1. Field of the Invention
The present invention relates to printing and, more particularly, to printing on re-writable media.
2. Description of the Related Art
The majority of printed paper is read once or twice then discarded. Not only is this wasteful of a valuable natural resource (trees), but paper constitutes a significant volume of waste disposal and recycling. There is much interest in providing a paperless office through electronic displays and the Internet. Users, however, find displays to be an inferior alternative to the printed page over a wide range of parameters, not the least of which is eye strain. Thus, there is a growing need and market for a paper or paper-like sheet that can be electronically printed, erased and re-used.
Electrostatically polarized, dichroic particles for displays are well known. Published work by Jacques Pankove of RCA dates back to at least March 1962 (RCA Technical Notes No. 535). Dichroic spheres having black and white hemispheres are reported separately for magnetic polarization by Lawrence Lee, and for electrostatic polarization by Nick Sheridon of Xerox, as early as 1977 (S.I.D. Vol. 18/3 and 4, p. 233 and 239, respectively).
Xerox has been most active in developing dichroic spheres for displays and printer applications. Xerox U.S. Pat. No. 4,126,854, issued Nov. 21, 1978 to Nick Sheridon, describes a dichroic sphere having colored hemispheres of differing Zeta potentials that allow the spheres to rotate in a dielectric fluid under this influence of an addressable electric field. In this, and subsequent U.S. Pat. No. 4,143,103, issued Mar. 6, 1979, Sheridon describes a display system wherein the dichroic spheres are encapsulated in a transparent polymeric material. The material is soaked in a dielectric fluid plasticizer to swell the polymer such that cavities form around each dichroic sphere to allow sphere rotation. The same dichroic fluid establishes the Zeta potential electrostatic polarization of the dichroic sphere. In U.S. Pat. No. 5,389,945, issued Feb. 14, 1995, Sheridon describes a printer that images the polymeric sheet containing the dichroic spheres with a linear electrode array, one electrode for each pixel, and an opposing ground electrode plane.

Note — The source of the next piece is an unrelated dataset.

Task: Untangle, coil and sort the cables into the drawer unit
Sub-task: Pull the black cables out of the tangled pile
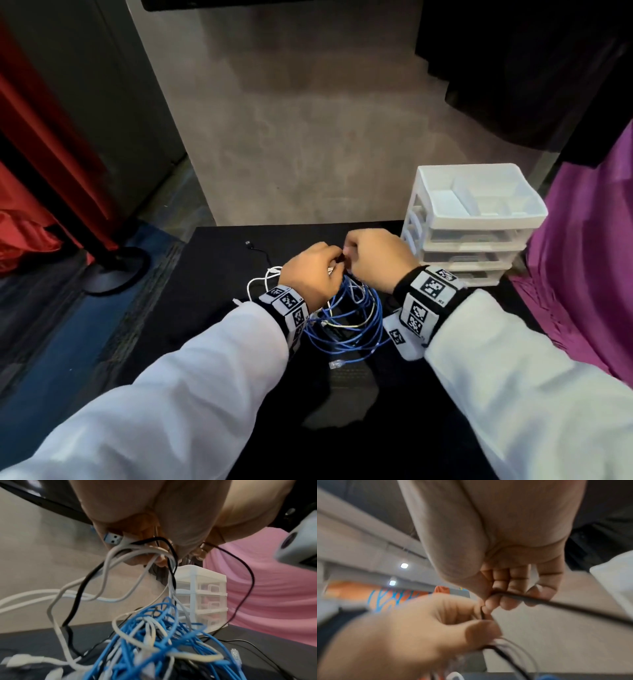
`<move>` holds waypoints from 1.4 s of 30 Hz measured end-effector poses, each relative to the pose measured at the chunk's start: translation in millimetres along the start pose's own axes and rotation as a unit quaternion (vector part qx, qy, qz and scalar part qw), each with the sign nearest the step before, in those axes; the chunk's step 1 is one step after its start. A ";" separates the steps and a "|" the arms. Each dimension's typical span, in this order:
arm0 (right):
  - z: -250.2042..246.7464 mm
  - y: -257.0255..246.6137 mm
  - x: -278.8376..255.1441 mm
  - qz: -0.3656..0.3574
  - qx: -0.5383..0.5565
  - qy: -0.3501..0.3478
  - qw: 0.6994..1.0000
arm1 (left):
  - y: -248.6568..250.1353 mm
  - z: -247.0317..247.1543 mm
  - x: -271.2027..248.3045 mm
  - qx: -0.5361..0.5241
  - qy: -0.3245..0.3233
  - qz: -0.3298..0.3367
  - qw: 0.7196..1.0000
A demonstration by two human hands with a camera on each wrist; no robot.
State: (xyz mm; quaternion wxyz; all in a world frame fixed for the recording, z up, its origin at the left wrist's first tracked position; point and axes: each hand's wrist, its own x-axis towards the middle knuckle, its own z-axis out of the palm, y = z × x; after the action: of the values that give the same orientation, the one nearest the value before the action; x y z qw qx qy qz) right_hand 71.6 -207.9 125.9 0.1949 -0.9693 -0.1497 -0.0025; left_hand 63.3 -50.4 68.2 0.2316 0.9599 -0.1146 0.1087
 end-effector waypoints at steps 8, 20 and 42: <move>-106.1 -31.2 13.8 -0.094 0.321 0.253 0.908 | -48.3 50.1 -19.5 -0.085 -0.040 -0.099 0.991; -80.6 13.5 -2.0 -0.086 0.257 0.135 0.953 | 8.8 -17.6 -7.2 -0.247 0.117 -0.030 0.962; -58.2 164.1 -61.3 0.043 0.079 0.012 0.996 | 31.7 101.6 -49.9 0.066 -0.282 0.011 0.957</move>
State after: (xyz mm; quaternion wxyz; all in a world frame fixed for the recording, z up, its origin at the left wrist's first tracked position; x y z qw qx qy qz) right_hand 63.9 -392.0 113.9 0.2728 -0.9563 -0.1048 0.0061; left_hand 23.1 -117.1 -19.8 0.1248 0.9635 -0.1783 -0.1560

The dichroic sphere has remained a laboratory curiosity over this period in part because of its high manufacturing cost. The most common reported manufacturing technique involves vapor deposition of black hemispheres on the exposed surface of a monolayer of white microspheres, normally containing titanium dioxide colorants. Methods of producing the microspheres and hemisphere coating are variously described by Lee and Sheridon in the above identified S.I.D. Proceedings. More recently, Xerox has developed techniques for jetting molten drops of black and white polymers together to form solid dichroic spheres when cooled. These methods include circumferentially spinning jets, U.S. Pat. No. 5,344,594, issued Sep. 6, 1994. Unfortunately, the colliding drops produce swirled colorant about the resultant sphere and it is difficult to prevent agglomeration of molten spheres when the concentration of droplets emitted approaches reasonable volumes. None of these techniques lend themselves to bulk, large scale production because they lack a continuous, volume process.
Lee has described microencapsulated dichroic spheres within an outer spherical shell to provide free rotation of the colorants within a solid structure. A thin oil layer separates the dichroic sphere and outer shell. This allows the microspheres to be bound in solid film layers and overcomes the need to swell the medium binder, as proposed by Sheridon. This technique, however, is generally described for magnetic dichroic spheres in the above-referenced S.I.D. Proceedings authored by Lee.
Sheridon describes an electrode array printer for printing re-writable paper in U.S. Pat. No. 5,389,945, issued Feb. 14, 1995. Such a printer relies on an array of independently addressable electrodes, each capable of providing a localized field to the re-writable media to rotate the dichroic spheres within a given pixel area. Although electrode arrays provide the advantage of a potentially compact printer, they are impractical from both a cost and print speed standpoint. Each electrode must have its own high voltage driver to produce voltage swings of 500-600 volts across the relatively low dielectric re-writable paper thickness to rotate the dichroic spheres. Such drivers and their interconnects across an array of electrodes makes electrode arrays costly. The print speed achievable through electrode arrays is also significantly limited because of the short nip time the paper experiences within the writing field. The color rotation speed of dichroic spheres under practical field intensities is in the range of 20 msec or more. At this rate, a 300 dpi resolution printer employing an electrode array would be limited to under one page per minute print speed.
Thus, it can be seen that electrode array printing techniques impose resolution, cost and speed limits upon re-writable media printing devices, and hinder the use of these devices in many applications.
Therefore, there is an unresolved need for a printing technique that can quickly and inexpensively print to re-writable media at high resolution.